Ross Halbach has achieved the first theological study of the hermeneutic enclosure of whiteness from the inside. A brilliant and overdue engagement with the reasons why it seems so difficult to escape the labyrinth of a failed mindset, as he puts it, Halbach renders intelligible the reasons why Christians with immense privilege feel trapped and unwilling to change, and so resign themselves to a way of life sealed off from the voices and concerns of the non-white other.

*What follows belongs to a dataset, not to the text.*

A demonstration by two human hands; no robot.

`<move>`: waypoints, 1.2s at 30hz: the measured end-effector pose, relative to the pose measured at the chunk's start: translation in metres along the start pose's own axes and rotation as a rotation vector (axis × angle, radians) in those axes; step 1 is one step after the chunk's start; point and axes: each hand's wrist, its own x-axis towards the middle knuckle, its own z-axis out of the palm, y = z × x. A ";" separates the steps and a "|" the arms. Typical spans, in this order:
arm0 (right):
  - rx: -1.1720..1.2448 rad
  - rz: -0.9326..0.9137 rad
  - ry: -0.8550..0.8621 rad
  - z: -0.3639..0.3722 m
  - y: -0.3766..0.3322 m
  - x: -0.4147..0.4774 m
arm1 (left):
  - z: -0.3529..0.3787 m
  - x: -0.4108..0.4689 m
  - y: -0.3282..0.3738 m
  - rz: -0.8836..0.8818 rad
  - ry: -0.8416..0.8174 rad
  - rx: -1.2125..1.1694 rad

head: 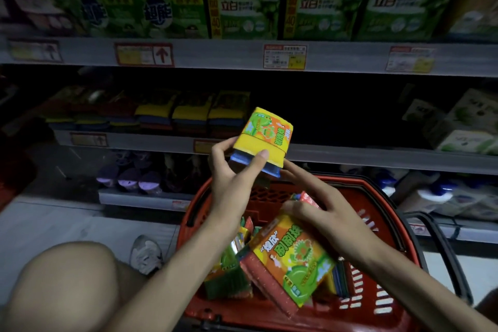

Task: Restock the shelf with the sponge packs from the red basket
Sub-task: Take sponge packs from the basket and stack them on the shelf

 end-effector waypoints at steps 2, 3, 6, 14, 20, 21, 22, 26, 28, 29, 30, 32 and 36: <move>0.070 0.010 0.023 -0.001 0.003 -0.001 | -0.001 0.003 0.002 0.038 -0.062 0.100; 0.102 0.017 0.035 -0.001 0.004 -0.001 | -0.001 0.005 0.003 0.048 -0.093 0.145; 0.120 0.006 0.085 -0.004 0.006 -0.002 | -0.002 0.006 0.008 0.039 -0.188 0.247; 0.010 -0.010 0.146 -0.008 0.021 0.000 | -0.003 0.009 0.015 0.027 -0.259 0.326; 0.081 -0.056 0.153 -0.008 0.023 0.011 | 0.001 0.013 0.013 -0.033 -0.281 0.256; 0.094 -0.053 0.161 -0.008 0.022 0.014 | 0.002 0.015 0.012 -0.028 -0.274 0.271; 0.096 -0.052 0.171 -0.008 0.023 0.019 | 0.003 0.017 0.011 -0.026 -0.263 0.287; 0.057 -0.073 0.213 -0.008 0.032 0.044 | 0.007 0.032 0.006 -0.028 -0.201 0.306; 0.042 -0.080 0.232 -0.008 0.037 0.055 | 0.009 0.042 0.004 -0.025 -0.173 0.298; 0.044 -0.073 0.234 -0.008 0.039 0.060 | 0.010 0.045 0.003 -0.025 -0.163 0.289; 0.046 -0.060 0.238 -0.008 0.040 0.065 | 0.011 0.049 0.001 -0.027 -0.150 0.277; 0.045 -0.045 0.247 -0.008 0.043 0.073 | 0.013 0.058 -0.006 -0.037 -0.120 0.223; 0.048 -0.015 0.242 -0.008 0.053 0.086 | 0.018 0.069 -0.013 -0.098 -0.103 0.128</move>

~Brian Brock, Professor of Moral and Practical Theology, King's College, University of Aberdeen
In this erudite and honest book, Ross Halbach makes an invaluable contribution to the complex work of understanding whiteness and unraveling racial logics and histories. As part of this contribution, he provides a rich and nuanced reading of Dietrich Bonhoeffer’s understanding of creation, Christology, and ecclesiology. Even more impressively, he brings Bonhoeffer into close and careful dialogue with three contemporary theologies of race: those of Willie Jennings, J. Kameron Carter, and Brian Bantum. Halbach’s book is among the very best constructive deployments of Bonhoeffer to date.
~Michael Mawson, Senior Lecturer in Systematic Theology and Ethics, Charles Sturt University
Confronted by what seems to be the inevitability of racism, the temptation is to give up. By drawing on Bonhoeffer’s work, and in particular his Christology, Ross Halbach surprisingly resists that conclusion. It turns out surprise is a crucial category for him that befits the eschatological character of his proposal. He develops his position by providing substantive analysis of Jennings, Carter, and Bantum. Halbach has a strong theological voice that we desperately need if the church is to be faithful to the gospel.
~Stanley Hauerwas, Gilbert T. Rowe Professor of Theological Ethics Emeritus, Duke Divinity School
...it is a book that will repay careful engagement, especially for Christians who find themselves searching for a theological lens through which to view the quest for a church (and churches) that reflect God’s purpose for humanity.
~Stephen R. Haynes, Interpretation: A Journal of Bible and Theology
I think Halbach’s Bonhoeffer and the Racialized Church is a remarkable book. He makes an excellent contribution to existing scholarship on Bonhoeffer’s pertinence to the struggle against white supremacy (as did Bonhoeffer in his way and in his own time). Halbach also provides erudite analyses of many of Bonhoeffer’s works, particularly his Ethics. Further, he shows that Bonhoeffer’s oeuvre is a gestalt that one cannot reduce to any one text. Each piece-- Act and Being, or Creation and Fall or Christ the Center, or Ethics --has its own space and time, but never apart from the whole of Dietrich Bonhoeffer’s life and thought. Halbach, in addition, takes the inventive, fresh works of notable African-American theologians to address systematically one of humankind’s most pernicious problems.